* EXERCISE REQUIREMENTS: Only one portion of the data is to be written out: from the line bearing "Would you kindly give the mask of the left arm" through the line bearing "Segment the left robot arm white black.". Write it exactly as it appears.

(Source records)
• • • • • • •
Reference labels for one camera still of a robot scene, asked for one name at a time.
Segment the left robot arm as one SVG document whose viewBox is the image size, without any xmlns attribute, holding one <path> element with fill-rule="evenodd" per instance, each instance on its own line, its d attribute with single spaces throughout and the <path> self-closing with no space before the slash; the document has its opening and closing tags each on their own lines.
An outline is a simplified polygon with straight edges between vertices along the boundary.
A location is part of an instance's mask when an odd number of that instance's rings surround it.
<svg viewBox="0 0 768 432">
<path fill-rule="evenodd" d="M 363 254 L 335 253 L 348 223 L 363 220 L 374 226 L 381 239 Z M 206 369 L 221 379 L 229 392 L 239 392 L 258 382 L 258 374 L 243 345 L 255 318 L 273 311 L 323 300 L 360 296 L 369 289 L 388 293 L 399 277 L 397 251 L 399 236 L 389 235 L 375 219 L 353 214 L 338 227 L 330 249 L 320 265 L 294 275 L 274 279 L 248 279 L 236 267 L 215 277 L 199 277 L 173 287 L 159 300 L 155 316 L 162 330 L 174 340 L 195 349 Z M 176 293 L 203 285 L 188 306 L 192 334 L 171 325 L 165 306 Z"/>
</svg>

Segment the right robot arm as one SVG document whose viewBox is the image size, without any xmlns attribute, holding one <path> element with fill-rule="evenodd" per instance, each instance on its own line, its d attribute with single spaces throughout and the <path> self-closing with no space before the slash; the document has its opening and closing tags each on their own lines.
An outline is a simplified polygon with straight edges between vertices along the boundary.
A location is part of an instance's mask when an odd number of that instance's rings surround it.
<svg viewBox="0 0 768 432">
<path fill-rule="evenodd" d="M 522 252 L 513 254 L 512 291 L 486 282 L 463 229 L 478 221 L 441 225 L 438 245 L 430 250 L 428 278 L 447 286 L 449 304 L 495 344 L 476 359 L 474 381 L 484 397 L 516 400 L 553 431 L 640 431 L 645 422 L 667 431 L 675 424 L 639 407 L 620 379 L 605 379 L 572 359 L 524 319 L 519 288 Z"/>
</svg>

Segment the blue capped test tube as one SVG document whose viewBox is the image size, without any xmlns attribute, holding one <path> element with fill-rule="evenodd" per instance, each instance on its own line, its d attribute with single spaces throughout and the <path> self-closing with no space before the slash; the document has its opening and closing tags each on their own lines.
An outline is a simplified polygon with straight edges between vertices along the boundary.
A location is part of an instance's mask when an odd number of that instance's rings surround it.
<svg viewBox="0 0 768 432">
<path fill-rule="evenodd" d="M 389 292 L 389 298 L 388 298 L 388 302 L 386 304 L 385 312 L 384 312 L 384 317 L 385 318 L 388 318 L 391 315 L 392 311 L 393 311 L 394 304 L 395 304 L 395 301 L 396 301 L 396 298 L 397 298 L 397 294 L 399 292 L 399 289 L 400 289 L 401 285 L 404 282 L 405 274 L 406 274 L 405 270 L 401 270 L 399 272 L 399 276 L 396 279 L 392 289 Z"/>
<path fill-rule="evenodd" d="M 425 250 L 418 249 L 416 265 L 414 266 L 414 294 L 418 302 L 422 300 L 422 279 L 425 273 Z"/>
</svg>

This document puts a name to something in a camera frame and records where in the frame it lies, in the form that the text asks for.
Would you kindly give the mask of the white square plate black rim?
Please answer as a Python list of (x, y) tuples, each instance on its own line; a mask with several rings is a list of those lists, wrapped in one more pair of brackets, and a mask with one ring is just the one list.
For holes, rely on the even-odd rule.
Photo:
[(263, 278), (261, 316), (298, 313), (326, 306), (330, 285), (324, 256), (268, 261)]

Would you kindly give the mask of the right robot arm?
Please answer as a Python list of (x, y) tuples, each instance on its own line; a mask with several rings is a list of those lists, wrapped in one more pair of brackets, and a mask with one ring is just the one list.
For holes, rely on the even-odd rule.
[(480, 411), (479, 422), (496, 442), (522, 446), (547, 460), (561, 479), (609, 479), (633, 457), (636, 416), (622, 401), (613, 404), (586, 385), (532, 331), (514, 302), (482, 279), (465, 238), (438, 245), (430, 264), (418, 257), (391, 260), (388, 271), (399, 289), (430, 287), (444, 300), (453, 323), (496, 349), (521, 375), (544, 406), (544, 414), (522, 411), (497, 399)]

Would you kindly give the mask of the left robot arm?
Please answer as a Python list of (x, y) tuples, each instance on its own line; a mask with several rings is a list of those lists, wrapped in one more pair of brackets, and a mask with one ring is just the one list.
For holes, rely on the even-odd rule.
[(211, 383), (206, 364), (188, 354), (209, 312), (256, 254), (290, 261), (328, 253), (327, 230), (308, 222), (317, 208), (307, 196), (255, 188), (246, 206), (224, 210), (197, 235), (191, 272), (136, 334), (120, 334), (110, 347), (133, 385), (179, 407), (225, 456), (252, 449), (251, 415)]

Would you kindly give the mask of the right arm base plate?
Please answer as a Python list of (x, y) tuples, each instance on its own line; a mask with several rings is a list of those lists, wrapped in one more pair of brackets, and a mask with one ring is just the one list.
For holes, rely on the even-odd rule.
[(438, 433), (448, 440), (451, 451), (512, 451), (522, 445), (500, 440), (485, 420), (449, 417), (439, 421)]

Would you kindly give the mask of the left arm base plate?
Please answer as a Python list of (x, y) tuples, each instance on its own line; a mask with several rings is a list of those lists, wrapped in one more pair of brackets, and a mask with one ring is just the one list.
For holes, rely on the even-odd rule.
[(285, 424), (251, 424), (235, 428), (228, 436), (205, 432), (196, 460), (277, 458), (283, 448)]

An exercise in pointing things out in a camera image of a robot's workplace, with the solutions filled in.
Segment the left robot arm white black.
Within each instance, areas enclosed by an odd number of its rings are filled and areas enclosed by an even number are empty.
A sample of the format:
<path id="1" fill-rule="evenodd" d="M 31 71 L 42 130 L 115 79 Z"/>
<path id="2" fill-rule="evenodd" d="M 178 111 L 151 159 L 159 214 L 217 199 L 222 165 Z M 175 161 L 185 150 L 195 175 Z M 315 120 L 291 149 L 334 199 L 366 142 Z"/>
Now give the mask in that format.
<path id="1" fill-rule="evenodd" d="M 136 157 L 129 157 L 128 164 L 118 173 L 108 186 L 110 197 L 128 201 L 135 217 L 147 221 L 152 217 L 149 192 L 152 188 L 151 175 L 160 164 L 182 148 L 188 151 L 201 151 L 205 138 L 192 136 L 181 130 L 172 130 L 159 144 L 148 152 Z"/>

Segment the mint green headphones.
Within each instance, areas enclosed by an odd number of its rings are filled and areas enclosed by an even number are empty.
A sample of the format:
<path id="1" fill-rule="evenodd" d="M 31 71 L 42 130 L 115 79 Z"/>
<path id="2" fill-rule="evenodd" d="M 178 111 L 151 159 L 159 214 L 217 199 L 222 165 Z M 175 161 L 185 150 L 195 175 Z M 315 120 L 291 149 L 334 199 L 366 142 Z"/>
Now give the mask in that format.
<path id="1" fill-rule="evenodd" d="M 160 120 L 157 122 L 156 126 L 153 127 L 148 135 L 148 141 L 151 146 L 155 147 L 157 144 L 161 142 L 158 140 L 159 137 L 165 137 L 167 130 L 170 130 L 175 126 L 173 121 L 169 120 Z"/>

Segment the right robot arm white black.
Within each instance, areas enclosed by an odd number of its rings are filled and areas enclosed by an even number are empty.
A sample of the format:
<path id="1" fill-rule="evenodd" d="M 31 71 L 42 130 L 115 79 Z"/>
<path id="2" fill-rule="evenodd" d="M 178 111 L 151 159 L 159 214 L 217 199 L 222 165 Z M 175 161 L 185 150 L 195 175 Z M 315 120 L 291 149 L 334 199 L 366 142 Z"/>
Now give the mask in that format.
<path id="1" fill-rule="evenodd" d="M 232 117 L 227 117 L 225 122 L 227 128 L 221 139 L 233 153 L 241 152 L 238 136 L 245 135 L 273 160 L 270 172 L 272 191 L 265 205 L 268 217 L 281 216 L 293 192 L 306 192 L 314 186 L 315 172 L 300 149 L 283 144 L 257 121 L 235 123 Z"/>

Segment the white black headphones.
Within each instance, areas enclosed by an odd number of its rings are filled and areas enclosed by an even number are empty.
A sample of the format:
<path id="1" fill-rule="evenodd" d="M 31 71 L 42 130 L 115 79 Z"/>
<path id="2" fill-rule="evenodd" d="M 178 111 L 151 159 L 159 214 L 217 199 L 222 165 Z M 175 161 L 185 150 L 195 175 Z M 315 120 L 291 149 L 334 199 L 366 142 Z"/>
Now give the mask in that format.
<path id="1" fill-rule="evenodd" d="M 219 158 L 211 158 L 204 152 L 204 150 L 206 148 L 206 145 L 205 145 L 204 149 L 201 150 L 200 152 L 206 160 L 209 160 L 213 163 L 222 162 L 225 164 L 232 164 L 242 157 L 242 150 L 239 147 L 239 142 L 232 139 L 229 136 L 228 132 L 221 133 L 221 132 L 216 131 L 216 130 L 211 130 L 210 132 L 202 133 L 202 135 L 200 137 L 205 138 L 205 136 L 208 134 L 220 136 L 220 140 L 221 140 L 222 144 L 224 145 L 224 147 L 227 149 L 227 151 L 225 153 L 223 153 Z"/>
• • • • • • •
* RESPONSE AREA:
Would you kindly give the mask of the left arm base plate?
Please answer as a Python list of (x, y) tuples, each instance on its own line; a mask with several rings is a list of those lists, wrapped in one more pair of brackets, and a mask with one ring is just the one list.
For holes, rely on the even-odd rule.
[(285, 424), (251, 424), (235, 428), (228, 436), (205, 432), (196, 460), (277, 458), (283, 448)]

An exercise in pointing things out in a camera image of a robot's workplace, with the solutions filled in.
Segment the left robot arm white black.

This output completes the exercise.